User Agents when possible should meaningfully message the site identity and TLS status when prompting a user to install an app.

Serving from Apache

In your .htaccess file, you MUST add the following:

AddType application/x-web-app-manifest+json .webapp

If you don't have a .htaccess file, create it in the root directory of your server. If this doesn't work, your host may require you to also add AddHandler x-web-app-manifest+json .webapp.

Serving from NGINX

You need to edit your mime.types file in the conf directory. This will probably be located in either /etc/nginx/ or /opt/nginx/.

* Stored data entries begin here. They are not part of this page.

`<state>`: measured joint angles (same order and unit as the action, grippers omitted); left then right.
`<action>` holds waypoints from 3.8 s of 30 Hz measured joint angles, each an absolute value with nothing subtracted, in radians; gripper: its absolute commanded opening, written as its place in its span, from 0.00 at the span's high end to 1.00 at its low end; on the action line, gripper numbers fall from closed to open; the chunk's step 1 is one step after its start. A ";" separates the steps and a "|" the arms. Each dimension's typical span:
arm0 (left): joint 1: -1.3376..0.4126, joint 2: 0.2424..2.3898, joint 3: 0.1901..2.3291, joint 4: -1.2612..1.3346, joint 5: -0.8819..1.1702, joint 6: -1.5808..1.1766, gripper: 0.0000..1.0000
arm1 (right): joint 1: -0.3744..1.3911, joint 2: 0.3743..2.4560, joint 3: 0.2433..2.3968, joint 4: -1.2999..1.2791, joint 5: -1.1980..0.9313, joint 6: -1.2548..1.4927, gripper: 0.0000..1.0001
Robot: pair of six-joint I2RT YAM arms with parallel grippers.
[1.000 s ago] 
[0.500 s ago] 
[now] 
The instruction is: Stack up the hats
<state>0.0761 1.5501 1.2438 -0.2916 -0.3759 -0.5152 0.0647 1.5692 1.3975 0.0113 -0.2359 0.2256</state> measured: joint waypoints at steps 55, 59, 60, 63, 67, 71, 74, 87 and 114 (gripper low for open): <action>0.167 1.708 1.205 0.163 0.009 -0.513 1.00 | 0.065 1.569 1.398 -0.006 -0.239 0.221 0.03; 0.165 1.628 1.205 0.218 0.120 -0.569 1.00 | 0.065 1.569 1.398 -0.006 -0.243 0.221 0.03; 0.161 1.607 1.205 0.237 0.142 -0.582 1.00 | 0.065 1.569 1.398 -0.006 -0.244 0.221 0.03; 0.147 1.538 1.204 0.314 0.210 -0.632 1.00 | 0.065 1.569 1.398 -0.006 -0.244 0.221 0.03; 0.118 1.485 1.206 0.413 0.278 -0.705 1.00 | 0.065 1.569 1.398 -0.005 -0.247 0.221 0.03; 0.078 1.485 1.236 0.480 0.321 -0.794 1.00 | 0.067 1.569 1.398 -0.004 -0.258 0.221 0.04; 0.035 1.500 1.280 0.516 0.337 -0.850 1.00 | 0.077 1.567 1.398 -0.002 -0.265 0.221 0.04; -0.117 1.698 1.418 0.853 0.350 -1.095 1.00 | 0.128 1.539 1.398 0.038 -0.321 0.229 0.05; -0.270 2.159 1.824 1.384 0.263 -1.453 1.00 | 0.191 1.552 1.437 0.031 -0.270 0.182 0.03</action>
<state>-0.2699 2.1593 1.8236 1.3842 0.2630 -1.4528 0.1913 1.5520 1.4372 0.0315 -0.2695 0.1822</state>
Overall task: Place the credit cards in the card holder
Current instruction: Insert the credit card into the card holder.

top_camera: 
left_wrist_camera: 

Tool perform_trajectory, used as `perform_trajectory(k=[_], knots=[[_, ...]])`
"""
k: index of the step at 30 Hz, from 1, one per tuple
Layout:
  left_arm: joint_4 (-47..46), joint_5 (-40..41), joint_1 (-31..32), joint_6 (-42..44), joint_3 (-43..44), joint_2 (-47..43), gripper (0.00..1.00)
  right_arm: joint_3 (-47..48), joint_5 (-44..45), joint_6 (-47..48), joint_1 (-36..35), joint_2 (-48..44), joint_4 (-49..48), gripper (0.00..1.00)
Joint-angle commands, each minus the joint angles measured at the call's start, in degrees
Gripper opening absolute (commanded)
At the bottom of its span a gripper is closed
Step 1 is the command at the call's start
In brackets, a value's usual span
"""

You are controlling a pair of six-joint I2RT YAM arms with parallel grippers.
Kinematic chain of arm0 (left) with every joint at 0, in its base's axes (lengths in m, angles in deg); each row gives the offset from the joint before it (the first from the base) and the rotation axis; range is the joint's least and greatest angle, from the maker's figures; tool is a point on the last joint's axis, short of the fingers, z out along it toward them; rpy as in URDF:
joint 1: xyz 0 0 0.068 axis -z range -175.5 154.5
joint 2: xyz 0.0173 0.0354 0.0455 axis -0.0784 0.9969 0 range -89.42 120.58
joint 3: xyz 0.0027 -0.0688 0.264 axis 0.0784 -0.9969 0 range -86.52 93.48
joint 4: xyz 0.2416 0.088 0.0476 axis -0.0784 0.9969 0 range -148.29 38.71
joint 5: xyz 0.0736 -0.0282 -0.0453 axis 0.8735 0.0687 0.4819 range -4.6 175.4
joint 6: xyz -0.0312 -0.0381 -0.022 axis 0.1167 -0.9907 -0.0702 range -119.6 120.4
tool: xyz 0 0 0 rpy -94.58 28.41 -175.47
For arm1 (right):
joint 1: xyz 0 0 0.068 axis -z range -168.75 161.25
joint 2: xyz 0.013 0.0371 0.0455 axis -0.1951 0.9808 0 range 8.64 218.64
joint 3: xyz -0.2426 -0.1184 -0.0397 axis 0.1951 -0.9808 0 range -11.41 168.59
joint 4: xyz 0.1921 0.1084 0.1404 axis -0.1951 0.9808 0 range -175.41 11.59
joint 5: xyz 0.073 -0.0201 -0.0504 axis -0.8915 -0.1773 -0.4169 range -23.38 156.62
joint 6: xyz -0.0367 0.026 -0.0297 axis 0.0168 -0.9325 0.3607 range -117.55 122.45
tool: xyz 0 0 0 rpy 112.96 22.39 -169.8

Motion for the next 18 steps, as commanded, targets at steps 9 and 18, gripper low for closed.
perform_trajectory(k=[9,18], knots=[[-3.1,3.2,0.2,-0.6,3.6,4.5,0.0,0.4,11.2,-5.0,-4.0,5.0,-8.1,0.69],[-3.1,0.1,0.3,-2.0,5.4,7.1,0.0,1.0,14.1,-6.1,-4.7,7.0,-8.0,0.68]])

You should have something similar to below. Add in the bold line.

types {
  text/html   html htm shtml;
  text/css    css;
  text/xml    xml;
  application/x-web-app-manifest+json   webapp;
}

Serving from GitHub

If you serve your manifest file from GitHub Pages (https://pages.github.com/), GitHub will serve it with the Content-Type header of application/x-web-app-manifest+json. You must use the .webapp file extension on your manifest file. Example: manifest.webapp.

Updating manifests

An app respects the normal rules for Web caching, and may optionally use advanced mechanisms for improved start-up, like the HTML5 AppCache. Given this, there are no special considerations for updating the normal resources that an app uses.

Open Web Apps are different, however, in the handling of the manifest. Some changes to a manifest may require user approval. Depending on the implementation of the Web runtime, it may be unclear whether an update has occurred.

As a clean way to deal with this issue, you can provide a version field in the app manifest. You can later check the version by inspecting the return value of the navigator.mozApps.getInstalled() function. If the user's installed version is not up-to-date, you can trigger an update using navigator.mozApps.install().

The value of version is not used by the Web runtime, so you can use whatever versioning scheme you want.